Maxi gestione illecita di rifiuti, sequestrate 13 imprese. Ricavi da milioni di euro

Nella fattispecie l’indagine ha portato alla luce una organizzazione costituita da più stabilimenti abusivi tra loro interconnessi nei quali giungevano rifiuti della manutenzione di torrenti, del verde pubblico e privato e di aree industriali per essere cippati e rivenduti alle centrali elettriche con la falsa qualifica di biomassa di pregio prodotta da lotti boschivi così consentendo agli autori di questo ‘’sistema’’ l’ottenimento di ingiusti ricavi di alcuni milioni di euro a danno delle risorse pubbliche riservate invece alle vere produzioni di filiera.

In particolare due soggetti a cui sono da ricondurre 6 delle 13 imprese coinvolte avevano allestito, in assenza di qualsivoglia autorizzazione edilizia, paesaggistica e ambientale, dei veri propri impianti di trattamento rifiuti mediante i quali eseguivano delle attività finalizzate ad occultare, mediante cippatura, la reale provenienza delle biomasse utilizzate.

Lavorazioni industriali che oltre ad essere del tutto illecite sono risultate anche  suscettibili di determinare effetti negativi sull’ambiente così come evidenziato dagli investigatori e dallo stesso Giudice per le indagini preliminari che ha ritenuto sussistenti tutte le ipotesi di reato avanzate dalla Procura della Repubblica di Arezzo che vanno dall’allestimento e messa in esercizio di impianti per la raccolta e trattamento rifiuti speciali in assenza di autorizzazione, alla emissioni in atmosfera in assenza di autorizzazione, allo smaltimento illecito di rifiuti liquidi prodotti dalle lavorazioni industriali non autorizzate, al cambio di destinazione d’uso del suolo fino alla frode in commercio.

In altre parole una rete di imprese impegnate nella manutenzione dei torrenti, di aree industriali e verdi, sia pubbliche che private, dopo aver percepito gli oneri per il corretto smaltimento dei residui vegetali derivanti da quelle lavorazioni, invece di utilizzare  gli stessi e conferire quanto dovuto in impianti autorizzati, li dirottavano in queste piazzole/stabilimenti dove venivano trasformati in cippato “fake’’ per essere rivenduto come biomassa di pregio alle centrali energetiche.
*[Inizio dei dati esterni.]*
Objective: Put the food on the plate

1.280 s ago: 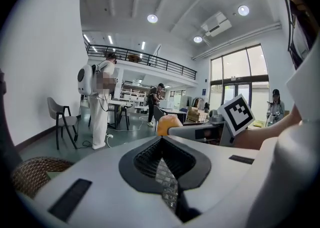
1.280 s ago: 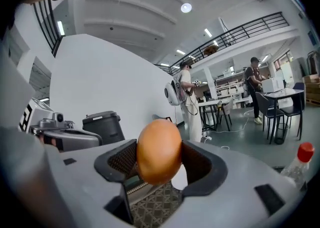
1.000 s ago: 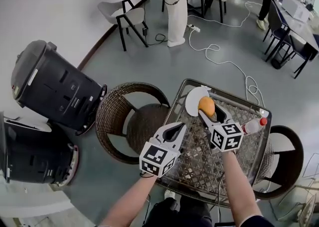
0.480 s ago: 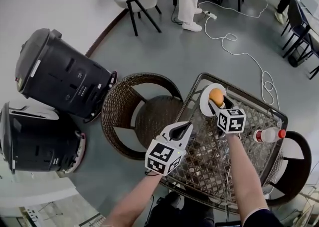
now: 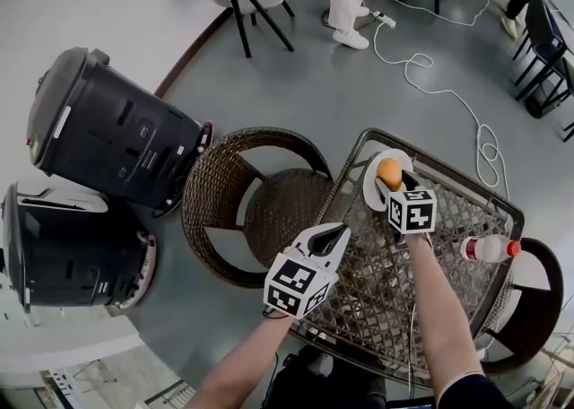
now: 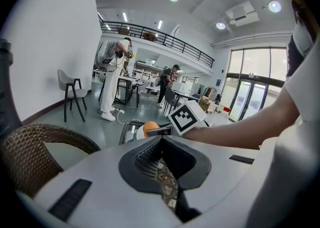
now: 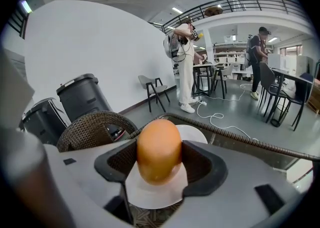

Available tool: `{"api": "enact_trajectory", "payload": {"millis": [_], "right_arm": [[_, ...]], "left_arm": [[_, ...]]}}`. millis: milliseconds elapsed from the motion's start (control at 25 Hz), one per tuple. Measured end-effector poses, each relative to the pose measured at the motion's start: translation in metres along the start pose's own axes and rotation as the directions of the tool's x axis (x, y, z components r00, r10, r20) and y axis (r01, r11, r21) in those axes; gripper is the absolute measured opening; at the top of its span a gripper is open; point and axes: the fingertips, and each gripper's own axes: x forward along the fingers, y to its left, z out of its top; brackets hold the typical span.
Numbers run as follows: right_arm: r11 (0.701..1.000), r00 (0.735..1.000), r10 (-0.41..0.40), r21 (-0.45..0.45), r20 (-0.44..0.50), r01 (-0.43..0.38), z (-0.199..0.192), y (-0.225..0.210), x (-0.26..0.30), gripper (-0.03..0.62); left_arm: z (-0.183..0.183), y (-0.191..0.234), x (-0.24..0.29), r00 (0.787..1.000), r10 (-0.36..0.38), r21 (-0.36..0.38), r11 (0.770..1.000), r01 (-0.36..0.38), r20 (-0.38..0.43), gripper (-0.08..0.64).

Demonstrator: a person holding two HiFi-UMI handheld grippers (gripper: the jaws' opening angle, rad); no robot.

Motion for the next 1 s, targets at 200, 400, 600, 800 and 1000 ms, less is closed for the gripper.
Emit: {"api": "enact_trajectory", "payload": {"millis": [200,400,600,800,1000], "right_arm": [[1.0,1.0,-0.003,-0.006,-0.008,0.003,0.003,0.002,0.003,0.29],[0.999,0.999,-0.017,-0.03,-0.03,0.016,-0.001,-0.003,0.004,0.29],[0.999,0.999,-0.026,-0.039,-0.034,0.024,-0.004,-0.007,0.0,0.291],[0.999,0.999,-0.024,-0.042,-0.026,0.023,-0.004,-0.008,-0.011,0.291],[0.999,1.0,-0.015,-0.046,0.017,0.016,0.002,-0.003,-0.035,0.291]], "left_arm": [[0.004,0.002,0.001,1.0,-0.001,-0.008,1.0,0.001,0.004,0.008],[0.005,-0.002,0.004,1.0,-0.004,-0.009,1.0,0.004,-0.002,0.008],[0.003,-0.003,0.006,1.0,-0.008,-0.012,1.0,0.008,-0.007,0.008],[0.008,-0.01,0.009,1.0,-0.015,-0.008,1.0,0.015,-0.004,0.008],[0.012,-0.018,0.008,1.0,-0.02,0.006,1.0,0.02,0.001,0.008]]}}
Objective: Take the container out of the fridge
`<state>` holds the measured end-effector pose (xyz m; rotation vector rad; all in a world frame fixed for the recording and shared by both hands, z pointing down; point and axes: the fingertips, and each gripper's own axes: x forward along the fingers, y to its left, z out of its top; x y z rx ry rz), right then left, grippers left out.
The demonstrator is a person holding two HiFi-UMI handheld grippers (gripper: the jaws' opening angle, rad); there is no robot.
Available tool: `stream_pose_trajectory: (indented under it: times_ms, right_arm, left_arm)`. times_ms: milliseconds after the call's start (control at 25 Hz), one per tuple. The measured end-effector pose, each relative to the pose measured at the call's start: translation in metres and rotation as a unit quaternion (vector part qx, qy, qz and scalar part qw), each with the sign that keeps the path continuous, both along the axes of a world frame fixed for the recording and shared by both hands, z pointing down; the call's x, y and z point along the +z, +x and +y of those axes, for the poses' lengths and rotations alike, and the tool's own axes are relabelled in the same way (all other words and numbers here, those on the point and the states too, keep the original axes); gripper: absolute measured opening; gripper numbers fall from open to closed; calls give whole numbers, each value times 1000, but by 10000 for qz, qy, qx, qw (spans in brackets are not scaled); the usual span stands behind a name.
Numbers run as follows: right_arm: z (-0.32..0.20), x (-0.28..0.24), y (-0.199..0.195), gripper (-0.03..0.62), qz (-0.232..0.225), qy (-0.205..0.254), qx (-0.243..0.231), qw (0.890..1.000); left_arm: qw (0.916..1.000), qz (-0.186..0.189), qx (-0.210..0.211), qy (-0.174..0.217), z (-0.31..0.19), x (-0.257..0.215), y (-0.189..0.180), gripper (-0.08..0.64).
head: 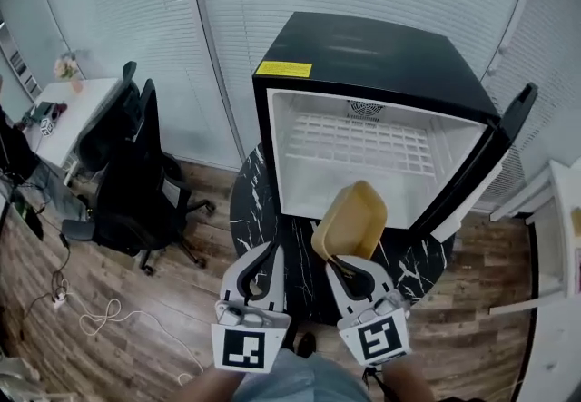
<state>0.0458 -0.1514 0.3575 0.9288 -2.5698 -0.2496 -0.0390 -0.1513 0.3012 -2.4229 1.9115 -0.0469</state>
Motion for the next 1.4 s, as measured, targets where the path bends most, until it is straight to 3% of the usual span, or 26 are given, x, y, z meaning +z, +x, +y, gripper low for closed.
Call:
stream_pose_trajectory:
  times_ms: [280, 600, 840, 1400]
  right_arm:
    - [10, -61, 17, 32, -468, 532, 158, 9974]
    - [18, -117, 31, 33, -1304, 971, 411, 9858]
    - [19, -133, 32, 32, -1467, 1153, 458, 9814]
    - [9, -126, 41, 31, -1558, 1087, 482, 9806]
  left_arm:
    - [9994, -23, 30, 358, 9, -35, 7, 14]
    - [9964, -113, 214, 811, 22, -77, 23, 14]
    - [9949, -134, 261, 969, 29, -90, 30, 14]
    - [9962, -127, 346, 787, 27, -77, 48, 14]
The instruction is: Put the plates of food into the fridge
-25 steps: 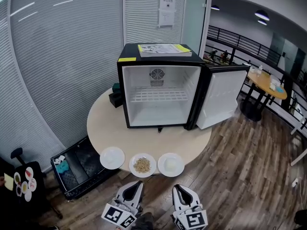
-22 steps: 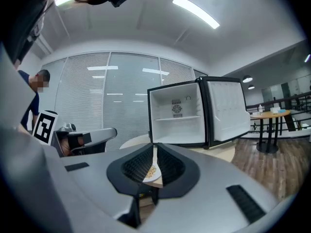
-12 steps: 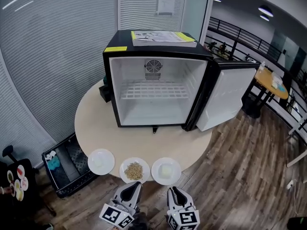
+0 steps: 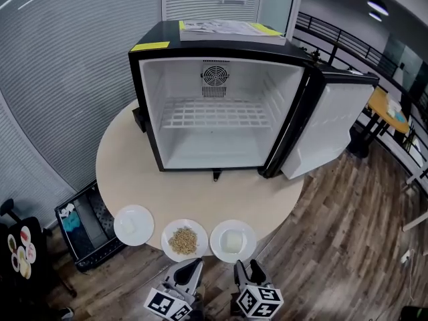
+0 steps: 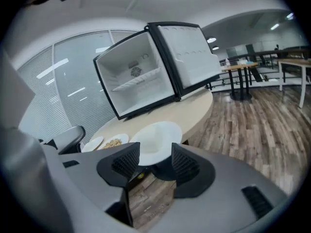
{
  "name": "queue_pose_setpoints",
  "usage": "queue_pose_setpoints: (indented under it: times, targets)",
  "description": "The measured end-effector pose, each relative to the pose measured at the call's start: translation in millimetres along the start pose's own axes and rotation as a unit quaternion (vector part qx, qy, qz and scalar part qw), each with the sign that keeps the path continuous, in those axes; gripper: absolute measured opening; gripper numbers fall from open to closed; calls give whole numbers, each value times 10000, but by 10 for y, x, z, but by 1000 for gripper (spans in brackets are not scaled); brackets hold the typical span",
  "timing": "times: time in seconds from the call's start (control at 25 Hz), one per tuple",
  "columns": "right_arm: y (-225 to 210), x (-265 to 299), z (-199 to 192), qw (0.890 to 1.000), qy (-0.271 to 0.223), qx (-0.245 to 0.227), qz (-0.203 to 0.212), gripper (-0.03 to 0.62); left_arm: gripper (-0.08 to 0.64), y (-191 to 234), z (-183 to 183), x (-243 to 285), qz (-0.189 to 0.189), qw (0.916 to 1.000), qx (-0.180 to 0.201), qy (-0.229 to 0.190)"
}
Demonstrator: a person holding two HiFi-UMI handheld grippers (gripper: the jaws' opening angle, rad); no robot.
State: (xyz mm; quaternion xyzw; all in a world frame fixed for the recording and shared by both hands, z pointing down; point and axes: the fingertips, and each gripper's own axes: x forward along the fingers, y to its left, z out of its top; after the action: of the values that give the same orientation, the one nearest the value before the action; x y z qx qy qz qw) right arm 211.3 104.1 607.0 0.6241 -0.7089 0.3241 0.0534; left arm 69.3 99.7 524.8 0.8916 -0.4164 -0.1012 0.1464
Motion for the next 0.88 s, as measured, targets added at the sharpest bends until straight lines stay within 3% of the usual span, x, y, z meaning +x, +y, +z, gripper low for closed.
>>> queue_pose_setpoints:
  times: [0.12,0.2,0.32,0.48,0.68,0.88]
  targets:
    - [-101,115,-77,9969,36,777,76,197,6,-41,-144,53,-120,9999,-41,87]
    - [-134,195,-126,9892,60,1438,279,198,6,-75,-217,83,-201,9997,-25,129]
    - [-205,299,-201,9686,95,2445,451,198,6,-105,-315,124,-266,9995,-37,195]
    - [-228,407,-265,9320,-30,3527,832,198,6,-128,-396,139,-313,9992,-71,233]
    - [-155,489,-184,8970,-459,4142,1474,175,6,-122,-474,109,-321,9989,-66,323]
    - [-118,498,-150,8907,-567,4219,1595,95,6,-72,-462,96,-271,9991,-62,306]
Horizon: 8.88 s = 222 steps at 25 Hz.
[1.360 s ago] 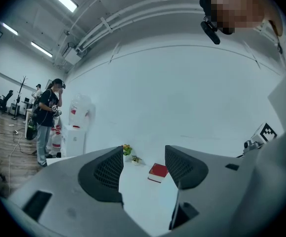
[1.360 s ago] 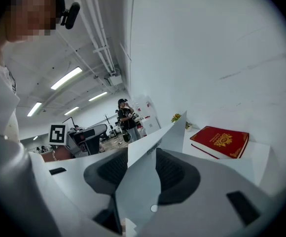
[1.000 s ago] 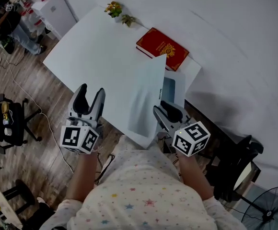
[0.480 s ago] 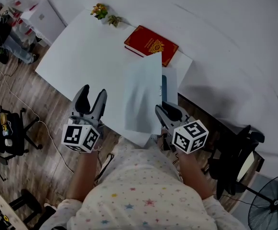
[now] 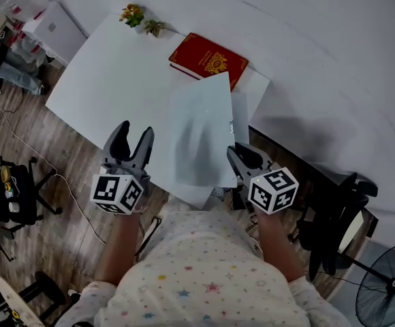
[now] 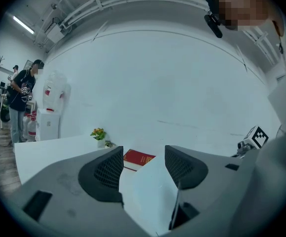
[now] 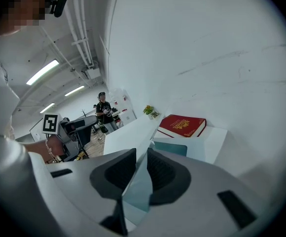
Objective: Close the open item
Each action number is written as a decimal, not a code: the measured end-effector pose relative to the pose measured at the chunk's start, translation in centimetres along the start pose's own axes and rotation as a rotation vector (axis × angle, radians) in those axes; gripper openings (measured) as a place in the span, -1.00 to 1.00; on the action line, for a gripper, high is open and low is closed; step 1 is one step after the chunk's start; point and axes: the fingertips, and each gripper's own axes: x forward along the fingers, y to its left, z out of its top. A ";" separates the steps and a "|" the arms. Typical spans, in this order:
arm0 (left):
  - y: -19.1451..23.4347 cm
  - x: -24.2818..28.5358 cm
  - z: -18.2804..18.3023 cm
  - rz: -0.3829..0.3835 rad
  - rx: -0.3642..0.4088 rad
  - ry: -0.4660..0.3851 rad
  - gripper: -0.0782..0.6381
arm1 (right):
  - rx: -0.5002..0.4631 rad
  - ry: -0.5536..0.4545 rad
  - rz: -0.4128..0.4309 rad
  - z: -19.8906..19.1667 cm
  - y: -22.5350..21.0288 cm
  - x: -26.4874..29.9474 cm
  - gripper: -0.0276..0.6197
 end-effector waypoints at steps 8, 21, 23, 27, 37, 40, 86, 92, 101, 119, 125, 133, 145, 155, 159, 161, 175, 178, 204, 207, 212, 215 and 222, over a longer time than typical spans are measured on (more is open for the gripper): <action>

L’attività posta in essere dalla Sezione di Polizia Giudiziaria dell’Arma dei Carabinieri ha consentito di ricostruire i movimenti che per mesi hanno collegato gli stabilimenti in questione con i loro conferitori.

Questa mattina una vasta area che fungeva da vero e proprio interporto e centro baricentrico delle attività illecite è stata sottoposta e sequestro preventivo e con lei oltre una cinquantina di veicoli professionali appartenenti ai soggetti e alle imprese che a vario titolo hanno contribuito a mettere insieme questo ‘’organismo illecito’’, e, tra queste, alcune collocate in Lombardia, Campania e Calabria.

Un giro milionario sommerso portato alla luce del sole e da qui il nome all’operazione, “Osiride”, volto a simboleggiare il ritorno ai valori della natura, dell’agricoltura e dell’ambiente alle porte di una primavera ormai prossima.